Laut Medienforscherin Jana Egelhofer von der Ludwig-Maximilian-Uni München lässt sich im rechten Milieu eine Verlagerung von grundlegendem Zweifel am Klimawandel hin zu Zweifeln an den Maßnahmen dagegen feststellen. „Mit einer solchen Form des Skeptizismus kann theoretisch eine größere Personengruppe erfolgreich angesprochen werden“, sagte Egelhofer dem österreichischen Standard. Der zugrunde liegende theoretische Ansatz unterscheide zwischen Evidence, Process und Response Skepticism. „Evidence Skepticism verneint die Realität des Klimawandels, Process Skepticism kritisiert den wissenschaftlichen Prozess der Klimawandelforschung, und Response Skepticism kritisiert Regulierungsversuche.“

Auch die Nichtregierungsorganisation Center for Countering Digital Hate differenziert zwischen alten und neuen Narrativen in der Leugnung des Klimawandels. Alte Narrative sind demnach Aussagen wie „Es gibt den Klimawandel nicht“ oder „Von Menschen verursachte Treibhausgase sind nicht für den Klimawandel verantwortlich“. Eine Untersuchung von 12.000 Videos auf YouTube ergab: Im Jahr 2023 repräsentierten solche alten Narrative nur noch rund 30 Prozent des Materials. In Zeiten weltweiter Klimakatastrophen lässt sich plumpes Abstreiten offenbar kaum noch aufrechterhalten.

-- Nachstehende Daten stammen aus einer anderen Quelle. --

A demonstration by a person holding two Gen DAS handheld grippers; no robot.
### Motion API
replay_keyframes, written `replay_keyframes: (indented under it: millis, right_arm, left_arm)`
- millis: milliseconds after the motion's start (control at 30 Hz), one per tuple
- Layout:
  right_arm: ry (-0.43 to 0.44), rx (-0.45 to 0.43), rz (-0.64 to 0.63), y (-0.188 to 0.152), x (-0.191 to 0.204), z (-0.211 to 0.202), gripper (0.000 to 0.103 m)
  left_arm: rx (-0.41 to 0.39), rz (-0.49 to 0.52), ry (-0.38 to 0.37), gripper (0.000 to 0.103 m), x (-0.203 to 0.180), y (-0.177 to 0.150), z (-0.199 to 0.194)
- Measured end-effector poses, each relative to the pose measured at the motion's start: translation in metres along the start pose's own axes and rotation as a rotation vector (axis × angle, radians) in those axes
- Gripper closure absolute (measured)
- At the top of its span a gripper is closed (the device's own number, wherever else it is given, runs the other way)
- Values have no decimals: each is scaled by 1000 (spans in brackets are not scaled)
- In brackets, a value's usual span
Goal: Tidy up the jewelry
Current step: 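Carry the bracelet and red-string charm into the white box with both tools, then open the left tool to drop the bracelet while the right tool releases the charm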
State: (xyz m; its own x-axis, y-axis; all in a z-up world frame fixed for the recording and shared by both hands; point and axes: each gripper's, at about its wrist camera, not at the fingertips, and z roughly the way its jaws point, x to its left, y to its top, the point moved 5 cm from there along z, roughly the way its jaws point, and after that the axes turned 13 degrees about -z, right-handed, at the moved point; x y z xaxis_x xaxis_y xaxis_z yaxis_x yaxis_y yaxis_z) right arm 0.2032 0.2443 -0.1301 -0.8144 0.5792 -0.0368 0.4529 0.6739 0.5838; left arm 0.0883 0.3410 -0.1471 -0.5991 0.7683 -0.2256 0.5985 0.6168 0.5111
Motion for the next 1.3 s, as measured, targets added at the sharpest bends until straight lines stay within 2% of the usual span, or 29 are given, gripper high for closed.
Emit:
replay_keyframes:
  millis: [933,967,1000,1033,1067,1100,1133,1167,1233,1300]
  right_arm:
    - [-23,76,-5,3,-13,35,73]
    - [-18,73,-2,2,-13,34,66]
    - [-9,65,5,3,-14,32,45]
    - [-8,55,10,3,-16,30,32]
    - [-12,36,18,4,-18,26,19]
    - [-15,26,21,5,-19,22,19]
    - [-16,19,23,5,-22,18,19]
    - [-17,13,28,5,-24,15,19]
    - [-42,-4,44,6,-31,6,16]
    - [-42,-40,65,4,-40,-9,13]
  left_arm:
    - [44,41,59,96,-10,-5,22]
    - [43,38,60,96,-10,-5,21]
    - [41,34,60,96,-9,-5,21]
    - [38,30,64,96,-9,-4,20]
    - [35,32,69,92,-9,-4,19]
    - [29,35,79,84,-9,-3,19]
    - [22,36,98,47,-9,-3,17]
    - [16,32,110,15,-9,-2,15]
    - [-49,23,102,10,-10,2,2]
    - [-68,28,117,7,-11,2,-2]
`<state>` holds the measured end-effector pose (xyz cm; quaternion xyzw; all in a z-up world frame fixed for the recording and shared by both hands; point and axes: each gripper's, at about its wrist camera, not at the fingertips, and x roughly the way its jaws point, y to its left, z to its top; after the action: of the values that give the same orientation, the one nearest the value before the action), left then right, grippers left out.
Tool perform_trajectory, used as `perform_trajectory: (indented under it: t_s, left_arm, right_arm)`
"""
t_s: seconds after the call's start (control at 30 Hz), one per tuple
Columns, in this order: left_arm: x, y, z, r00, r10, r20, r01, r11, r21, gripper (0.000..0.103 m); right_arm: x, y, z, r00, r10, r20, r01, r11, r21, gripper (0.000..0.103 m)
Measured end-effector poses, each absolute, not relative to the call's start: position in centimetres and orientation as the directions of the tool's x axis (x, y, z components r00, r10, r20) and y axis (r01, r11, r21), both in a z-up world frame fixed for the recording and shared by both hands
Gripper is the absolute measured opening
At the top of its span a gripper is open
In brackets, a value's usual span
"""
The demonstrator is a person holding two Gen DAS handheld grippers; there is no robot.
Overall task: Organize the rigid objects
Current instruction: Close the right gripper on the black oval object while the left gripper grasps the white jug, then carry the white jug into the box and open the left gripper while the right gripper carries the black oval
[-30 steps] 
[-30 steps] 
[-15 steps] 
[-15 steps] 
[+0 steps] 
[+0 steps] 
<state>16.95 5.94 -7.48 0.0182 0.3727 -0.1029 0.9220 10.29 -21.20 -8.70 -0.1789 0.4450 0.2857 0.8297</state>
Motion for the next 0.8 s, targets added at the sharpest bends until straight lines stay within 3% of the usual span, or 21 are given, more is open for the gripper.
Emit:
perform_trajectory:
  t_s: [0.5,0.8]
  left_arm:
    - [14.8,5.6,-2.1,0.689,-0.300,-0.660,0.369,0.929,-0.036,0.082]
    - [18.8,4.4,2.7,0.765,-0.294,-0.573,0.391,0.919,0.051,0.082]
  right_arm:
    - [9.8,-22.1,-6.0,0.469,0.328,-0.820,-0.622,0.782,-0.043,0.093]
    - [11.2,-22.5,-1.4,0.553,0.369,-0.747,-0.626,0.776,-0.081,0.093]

Zu den neueren Narrativen gehören dagegen Aussagen wie: „Die Folgen des Klimawandels sind harmlos.“ Oder: „Klimalösungen wie der Ausbau von Erneuerbaren werden nicht funktionieren.“ Oder: „Klimawissenschaft und Klimabewegung sind unzuverlässig.“

Neue Form des Leugnens

Kernaussage des Argumentationsstrangs rund um Regulierungsversuche des Klimawandels: Sie funktionierten nicht, seien in effizient oder zu teuer, erklärte kürzlich Carel Mohn, der Chefredakteur des von der Mercator-Stiftung geförderten Internetportals Klimafakten, in einer Folge von „MDR Wissen“. Diese neue Form des Leugnens von Klimawandel verzögere dann wichtige Klimaschutzmaßnahmen.

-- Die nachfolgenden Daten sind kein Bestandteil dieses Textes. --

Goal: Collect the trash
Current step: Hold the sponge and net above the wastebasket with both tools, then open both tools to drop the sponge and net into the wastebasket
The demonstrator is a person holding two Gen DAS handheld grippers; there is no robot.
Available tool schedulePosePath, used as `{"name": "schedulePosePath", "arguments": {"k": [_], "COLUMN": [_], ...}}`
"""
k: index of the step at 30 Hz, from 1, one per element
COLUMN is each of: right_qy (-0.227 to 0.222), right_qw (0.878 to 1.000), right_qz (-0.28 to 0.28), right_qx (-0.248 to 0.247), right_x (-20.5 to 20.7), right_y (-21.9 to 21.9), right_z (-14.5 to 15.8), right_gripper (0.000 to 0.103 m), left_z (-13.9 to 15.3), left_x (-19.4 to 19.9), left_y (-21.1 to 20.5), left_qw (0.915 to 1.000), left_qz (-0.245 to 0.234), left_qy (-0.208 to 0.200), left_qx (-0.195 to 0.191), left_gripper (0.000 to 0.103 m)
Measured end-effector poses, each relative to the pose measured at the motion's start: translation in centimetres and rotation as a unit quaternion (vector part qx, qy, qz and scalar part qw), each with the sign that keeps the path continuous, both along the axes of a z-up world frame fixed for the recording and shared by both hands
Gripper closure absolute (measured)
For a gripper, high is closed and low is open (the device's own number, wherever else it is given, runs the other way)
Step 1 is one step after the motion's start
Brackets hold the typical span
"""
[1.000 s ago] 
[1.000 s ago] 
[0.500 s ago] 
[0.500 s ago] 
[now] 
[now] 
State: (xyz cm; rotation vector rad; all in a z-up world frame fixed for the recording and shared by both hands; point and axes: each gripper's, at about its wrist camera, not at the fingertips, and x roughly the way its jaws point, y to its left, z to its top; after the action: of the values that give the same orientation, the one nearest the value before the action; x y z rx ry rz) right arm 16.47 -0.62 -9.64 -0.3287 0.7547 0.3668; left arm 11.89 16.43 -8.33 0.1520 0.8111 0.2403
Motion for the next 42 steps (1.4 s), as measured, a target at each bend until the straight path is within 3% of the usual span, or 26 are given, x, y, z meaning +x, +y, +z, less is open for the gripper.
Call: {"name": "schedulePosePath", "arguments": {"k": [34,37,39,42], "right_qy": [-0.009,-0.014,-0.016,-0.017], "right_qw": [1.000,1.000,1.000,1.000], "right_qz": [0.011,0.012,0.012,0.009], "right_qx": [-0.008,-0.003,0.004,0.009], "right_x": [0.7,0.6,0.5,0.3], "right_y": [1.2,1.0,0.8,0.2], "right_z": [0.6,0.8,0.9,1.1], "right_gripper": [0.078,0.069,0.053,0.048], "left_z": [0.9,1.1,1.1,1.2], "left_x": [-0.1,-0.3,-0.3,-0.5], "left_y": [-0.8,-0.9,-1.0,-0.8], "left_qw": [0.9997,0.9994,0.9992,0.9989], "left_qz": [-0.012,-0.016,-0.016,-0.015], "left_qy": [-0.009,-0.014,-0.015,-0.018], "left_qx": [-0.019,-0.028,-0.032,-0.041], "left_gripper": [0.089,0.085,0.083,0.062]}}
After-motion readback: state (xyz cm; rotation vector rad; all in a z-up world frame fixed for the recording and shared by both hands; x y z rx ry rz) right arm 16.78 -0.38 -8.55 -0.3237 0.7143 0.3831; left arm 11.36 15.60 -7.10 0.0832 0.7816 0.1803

„Nicht ich, nicht jetzt, nicht so“, laute das Mantra der neuen Generation von Klimaleugnern, das immer neu an aktuelle politische Debatten angepasst werde. Hierzulande in jüngster Zeit an die Kontroversen um das Verbrenner-Aus, das „Heizungsgesetz“ oder den Atom- und Kohleausstieg. „Im Spannungsfeld zwischen dem rasant steigenden Transformationsdruck und dem Bedürfnis zur Aufrechterhaltung des Status Quo vertiefen sich gesellschaftliche Polarisierungstendenzen“, konstatiert ein Autorenteam des Jenaer „Institut für Demokratie und Zivilgesellschaft“ (IDZ).